[Start of Attachment]
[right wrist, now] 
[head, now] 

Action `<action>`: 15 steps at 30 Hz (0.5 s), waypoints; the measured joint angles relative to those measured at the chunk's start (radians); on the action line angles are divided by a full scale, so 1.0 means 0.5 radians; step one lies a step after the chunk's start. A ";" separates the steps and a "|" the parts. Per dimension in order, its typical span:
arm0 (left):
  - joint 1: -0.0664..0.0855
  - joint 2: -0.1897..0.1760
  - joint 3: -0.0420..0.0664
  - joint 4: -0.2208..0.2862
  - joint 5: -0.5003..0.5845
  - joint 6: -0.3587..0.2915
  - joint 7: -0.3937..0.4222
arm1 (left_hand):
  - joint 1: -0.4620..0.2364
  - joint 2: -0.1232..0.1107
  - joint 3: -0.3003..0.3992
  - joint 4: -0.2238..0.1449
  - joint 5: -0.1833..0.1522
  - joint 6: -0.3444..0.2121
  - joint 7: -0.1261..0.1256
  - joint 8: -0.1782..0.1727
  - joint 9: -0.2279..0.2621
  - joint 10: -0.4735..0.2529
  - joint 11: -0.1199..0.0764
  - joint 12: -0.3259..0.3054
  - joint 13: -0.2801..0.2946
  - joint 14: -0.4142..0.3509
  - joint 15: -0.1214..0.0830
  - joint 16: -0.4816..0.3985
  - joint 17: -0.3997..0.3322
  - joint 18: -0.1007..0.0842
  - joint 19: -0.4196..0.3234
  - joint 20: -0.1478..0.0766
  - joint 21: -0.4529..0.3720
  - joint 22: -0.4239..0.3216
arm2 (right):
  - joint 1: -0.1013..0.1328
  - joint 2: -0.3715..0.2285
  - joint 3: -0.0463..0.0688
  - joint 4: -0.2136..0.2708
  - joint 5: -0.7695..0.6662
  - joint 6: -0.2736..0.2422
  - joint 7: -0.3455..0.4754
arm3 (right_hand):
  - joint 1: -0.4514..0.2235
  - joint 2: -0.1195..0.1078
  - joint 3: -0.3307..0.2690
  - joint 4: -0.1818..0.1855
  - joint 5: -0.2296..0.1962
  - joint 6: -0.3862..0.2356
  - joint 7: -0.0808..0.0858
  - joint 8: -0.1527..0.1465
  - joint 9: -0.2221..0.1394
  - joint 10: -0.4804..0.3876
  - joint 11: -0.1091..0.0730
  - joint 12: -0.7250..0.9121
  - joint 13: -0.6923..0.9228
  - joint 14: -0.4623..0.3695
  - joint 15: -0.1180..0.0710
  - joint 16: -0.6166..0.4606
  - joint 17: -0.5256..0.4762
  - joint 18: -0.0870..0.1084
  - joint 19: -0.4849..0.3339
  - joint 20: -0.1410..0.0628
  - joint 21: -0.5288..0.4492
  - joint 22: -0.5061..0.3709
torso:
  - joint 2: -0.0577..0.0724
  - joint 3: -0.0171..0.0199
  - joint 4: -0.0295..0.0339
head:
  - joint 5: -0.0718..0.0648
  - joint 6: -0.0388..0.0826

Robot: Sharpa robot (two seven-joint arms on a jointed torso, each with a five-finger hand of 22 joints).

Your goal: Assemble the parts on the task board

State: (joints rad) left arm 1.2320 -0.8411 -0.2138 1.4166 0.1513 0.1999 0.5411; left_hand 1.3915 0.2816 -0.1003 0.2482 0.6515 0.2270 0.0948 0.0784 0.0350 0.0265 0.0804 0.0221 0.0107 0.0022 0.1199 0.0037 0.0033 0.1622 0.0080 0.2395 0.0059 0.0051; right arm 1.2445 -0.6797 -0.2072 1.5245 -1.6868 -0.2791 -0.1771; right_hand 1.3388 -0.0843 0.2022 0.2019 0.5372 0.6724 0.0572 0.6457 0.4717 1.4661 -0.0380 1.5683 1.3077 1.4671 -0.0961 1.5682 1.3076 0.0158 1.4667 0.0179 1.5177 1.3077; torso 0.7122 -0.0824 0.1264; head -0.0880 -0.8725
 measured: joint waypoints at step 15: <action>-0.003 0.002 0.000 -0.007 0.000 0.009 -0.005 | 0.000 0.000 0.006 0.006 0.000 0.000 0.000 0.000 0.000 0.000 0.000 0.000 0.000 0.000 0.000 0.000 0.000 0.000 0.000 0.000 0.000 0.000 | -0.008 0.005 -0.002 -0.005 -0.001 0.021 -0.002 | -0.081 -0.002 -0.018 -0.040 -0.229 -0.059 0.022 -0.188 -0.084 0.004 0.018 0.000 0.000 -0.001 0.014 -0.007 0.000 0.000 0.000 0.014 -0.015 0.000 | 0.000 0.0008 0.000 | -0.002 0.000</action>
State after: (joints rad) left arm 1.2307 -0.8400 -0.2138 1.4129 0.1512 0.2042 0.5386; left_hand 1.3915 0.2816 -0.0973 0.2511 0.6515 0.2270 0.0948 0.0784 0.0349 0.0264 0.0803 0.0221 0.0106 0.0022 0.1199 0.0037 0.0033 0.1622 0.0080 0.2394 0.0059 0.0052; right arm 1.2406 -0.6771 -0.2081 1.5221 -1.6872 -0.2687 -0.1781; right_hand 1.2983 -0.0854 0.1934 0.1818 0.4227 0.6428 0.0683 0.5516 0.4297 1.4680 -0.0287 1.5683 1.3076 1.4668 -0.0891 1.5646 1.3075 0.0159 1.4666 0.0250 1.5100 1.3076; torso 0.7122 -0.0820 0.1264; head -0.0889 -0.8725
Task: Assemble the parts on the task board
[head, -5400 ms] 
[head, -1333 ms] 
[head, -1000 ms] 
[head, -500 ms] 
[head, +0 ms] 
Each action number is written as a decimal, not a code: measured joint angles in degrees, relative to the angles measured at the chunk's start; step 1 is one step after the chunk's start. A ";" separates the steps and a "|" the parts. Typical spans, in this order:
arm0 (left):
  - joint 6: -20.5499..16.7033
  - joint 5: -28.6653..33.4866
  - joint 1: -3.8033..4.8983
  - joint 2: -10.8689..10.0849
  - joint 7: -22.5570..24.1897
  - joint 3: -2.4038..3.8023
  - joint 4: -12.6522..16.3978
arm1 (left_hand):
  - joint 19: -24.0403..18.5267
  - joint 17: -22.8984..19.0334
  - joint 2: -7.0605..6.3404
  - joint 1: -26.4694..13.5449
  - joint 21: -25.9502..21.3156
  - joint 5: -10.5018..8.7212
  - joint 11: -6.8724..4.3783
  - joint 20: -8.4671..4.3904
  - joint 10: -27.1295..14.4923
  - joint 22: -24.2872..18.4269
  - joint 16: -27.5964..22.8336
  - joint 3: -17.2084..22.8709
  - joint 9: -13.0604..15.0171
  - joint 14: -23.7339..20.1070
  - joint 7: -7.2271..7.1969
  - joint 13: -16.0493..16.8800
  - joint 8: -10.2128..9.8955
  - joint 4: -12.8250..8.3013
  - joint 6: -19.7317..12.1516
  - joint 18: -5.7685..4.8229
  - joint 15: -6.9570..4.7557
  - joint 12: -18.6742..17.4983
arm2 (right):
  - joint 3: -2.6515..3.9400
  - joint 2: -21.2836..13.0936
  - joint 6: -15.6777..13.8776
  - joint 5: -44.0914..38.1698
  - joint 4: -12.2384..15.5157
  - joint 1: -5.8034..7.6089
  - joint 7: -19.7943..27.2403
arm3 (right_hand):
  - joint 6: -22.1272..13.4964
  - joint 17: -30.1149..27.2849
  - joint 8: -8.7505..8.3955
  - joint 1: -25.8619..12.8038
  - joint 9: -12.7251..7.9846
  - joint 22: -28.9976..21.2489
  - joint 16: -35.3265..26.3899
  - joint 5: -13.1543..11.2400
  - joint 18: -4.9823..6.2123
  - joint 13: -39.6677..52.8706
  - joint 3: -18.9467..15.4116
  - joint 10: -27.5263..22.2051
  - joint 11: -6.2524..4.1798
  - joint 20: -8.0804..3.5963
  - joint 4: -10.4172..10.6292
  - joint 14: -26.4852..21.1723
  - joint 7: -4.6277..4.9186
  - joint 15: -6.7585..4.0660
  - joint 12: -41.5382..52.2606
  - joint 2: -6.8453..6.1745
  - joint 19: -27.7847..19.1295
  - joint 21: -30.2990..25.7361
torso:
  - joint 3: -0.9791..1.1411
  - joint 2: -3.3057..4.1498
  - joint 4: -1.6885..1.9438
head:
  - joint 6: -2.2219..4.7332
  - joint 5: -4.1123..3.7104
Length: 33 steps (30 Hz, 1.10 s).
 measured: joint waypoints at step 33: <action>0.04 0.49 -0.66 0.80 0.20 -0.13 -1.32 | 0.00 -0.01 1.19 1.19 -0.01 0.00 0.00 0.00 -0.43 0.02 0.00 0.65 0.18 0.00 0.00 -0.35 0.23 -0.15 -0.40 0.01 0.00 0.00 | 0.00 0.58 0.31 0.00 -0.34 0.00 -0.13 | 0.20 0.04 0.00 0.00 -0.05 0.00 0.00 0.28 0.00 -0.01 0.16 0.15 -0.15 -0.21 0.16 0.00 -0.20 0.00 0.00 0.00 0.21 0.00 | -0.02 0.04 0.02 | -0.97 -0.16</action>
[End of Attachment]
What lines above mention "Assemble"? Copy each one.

■ Exercise answer ■
Your goal: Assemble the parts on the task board
Task: Assemble the parts on the task board

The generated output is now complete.